*** Exercise material ***

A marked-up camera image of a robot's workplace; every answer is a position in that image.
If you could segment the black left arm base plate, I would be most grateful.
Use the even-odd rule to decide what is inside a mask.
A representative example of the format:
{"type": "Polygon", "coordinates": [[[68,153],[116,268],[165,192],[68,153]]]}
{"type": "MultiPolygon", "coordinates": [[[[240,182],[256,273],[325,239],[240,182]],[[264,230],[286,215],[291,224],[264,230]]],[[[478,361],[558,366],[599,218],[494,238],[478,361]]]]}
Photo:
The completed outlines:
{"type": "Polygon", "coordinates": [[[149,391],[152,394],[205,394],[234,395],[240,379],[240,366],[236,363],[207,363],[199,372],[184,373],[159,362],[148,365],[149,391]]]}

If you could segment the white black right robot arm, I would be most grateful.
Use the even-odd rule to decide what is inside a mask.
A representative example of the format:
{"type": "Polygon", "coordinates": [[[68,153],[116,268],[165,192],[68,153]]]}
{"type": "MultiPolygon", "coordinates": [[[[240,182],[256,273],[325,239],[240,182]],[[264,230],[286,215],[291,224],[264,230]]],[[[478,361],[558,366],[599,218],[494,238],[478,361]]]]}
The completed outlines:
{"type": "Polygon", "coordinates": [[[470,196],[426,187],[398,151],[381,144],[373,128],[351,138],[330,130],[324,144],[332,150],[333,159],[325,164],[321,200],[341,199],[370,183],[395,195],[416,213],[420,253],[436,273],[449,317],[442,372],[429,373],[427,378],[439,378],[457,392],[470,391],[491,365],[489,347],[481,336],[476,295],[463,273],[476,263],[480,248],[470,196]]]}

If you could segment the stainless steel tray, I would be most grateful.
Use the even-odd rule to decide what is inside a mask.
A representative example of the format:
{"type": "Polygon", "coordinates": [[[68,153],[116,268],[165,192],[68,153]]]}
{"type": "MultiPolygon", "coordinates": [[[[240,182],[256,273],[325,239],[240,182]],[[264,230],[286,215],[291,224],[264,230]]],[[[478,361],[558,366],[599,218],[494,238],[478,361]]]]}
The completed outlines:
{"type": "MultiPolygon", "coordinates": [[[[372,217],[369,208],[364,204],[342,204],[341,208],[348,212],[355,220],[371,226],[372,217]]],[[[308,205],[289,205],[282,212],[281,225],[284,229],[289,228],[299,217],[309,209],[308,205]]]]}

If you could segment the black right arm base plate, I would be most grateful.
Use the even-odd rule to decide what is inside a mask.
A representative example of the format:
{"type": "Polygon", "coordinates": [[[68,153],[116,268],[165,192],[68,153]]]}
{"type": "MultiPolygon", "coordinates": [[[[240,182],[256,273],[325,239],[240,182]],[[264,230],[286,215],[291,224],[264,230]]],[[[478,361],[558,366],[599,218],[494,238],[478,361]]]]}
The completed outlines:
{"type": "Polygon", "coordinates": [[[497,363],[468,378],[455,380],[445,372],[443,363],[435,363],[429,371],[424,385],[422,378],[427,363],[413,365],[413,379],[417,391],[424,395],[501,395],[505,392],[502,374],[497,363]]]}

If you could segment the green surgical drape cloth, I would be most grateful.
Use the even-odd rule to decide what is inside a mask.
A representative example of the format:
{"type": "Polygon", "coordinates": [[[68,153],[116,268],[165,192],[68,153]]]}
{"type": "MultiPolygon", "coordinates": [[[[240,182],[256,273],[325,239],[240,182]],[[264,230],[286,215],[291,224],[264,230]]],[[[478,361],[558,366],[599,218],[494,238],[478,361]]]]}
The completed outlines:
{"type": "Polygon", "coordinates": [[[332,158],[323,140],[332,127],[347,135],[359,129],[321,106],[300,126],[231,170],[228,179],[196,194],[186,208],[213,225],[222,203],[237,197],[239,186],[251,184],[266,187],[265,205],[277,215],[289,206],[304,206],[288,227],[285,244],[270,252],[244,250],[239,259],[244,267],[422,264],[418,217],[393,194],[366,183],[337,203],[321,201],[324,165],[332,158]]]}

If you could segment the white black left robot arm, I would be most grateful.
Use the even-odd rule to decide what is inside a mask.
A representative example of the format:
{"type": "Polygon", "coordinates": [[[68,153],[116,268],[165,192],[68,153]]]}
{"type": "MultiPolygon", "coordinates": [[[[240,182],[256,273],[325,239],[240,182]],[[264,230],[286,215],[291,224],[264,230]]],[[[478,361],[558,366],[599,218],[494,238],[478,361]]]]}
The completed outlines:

***

- Work task -
Across the records above, show each line containing the word "black".

- Result of the exercise -
If you could segment the black left arm base plate, I would be most grateful.
If you could segment the white black right robot arm, I would be most grateful.
If you could segment the black right arm base plate, I would be most grateful.
If you could segment the white black left robot arm, I would be most grateful.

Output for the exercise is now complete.